- _WHAT NEEDS TO BE DONE_:
Produce word for word the lines of the data below running from the one that has "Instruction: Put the" to the one that has "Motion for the", inclusive, and no others.

+ + + +

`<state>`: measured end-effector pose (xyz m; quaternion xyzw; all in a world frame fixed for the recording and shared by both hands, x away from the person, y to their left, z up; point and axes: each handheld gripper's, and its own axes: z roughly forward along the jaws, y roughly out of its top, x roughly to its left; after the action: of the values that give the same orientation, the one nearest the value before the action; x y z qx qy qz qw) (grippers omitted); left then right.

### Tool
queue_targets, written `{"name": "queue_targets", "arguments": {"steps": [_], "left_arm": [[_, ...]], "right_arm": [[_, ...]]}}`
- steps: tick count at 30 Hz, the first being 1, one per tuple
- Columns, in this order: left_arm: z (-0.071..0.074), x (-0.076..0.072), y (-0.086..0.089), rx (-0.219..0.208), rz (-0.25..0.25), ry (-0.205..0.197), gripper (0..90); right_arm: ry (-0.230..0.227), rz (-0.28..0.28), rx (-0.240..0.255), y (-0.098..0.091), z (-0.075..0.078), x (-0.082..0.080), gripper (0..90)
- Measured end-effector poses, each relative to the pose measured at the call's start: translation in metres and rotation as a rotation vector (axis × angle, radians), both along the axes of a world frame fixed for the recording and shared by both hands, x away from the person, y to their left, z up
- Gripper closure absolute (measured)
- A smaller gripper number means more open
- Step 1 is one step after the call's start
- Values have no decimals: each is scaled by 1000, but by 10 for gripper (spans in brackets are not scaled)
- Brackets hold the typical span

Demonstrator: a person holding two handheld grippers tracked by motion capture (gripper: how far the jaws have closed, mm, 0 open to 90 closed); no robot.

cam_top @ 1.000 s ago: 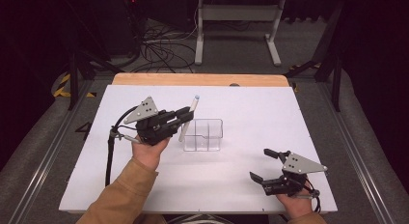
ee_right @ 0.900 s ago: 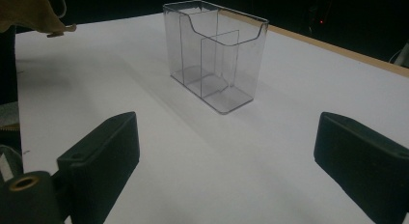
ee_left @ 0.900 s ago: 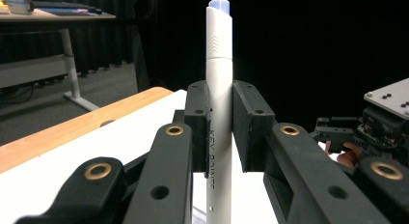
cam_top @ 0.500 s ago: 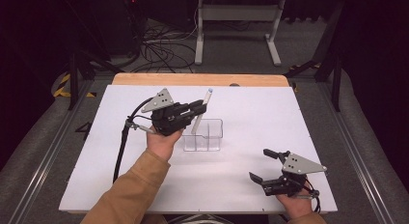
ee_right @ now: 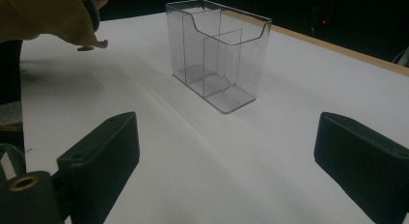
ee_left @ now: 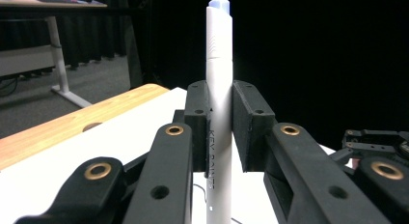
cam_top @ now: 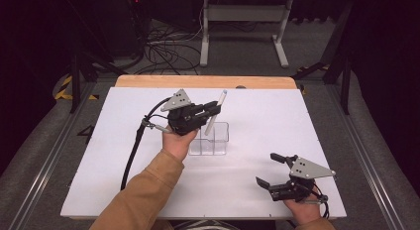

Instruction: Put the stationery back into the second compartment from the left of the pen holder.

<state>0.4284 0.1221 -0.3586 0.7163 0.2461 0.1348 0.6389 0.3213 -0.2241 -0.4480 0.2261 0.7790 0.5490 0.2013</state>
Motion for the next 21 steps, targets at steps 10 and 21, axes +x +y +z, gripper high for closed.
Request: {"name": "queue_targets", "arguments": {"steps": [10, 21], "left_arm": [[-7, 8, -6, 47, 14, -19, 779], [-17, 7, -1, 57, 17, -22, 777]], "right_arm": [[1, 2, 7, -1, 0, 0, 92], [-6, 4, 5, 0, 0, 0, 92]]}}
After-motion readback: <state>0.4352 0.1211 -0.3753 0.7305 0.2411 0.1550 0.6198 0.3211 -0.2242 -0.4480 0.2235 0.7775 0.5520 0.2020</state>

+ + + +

- _SOLUTION BELOW_:
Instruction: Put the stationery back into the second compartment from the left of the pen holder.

<state>0.4284 0.1221 -0.3586 0.7163 0.2461 0.1348 0.6389 0.3213 -0.2241 -0.4480 0.2261 0.7790 0.5490 0.2013</state>
Motion for the next 21 steps, targets at steps 10 and 21, axes +x +y +z, gripper high for closed.

The answer stands, and there is nothing more to add.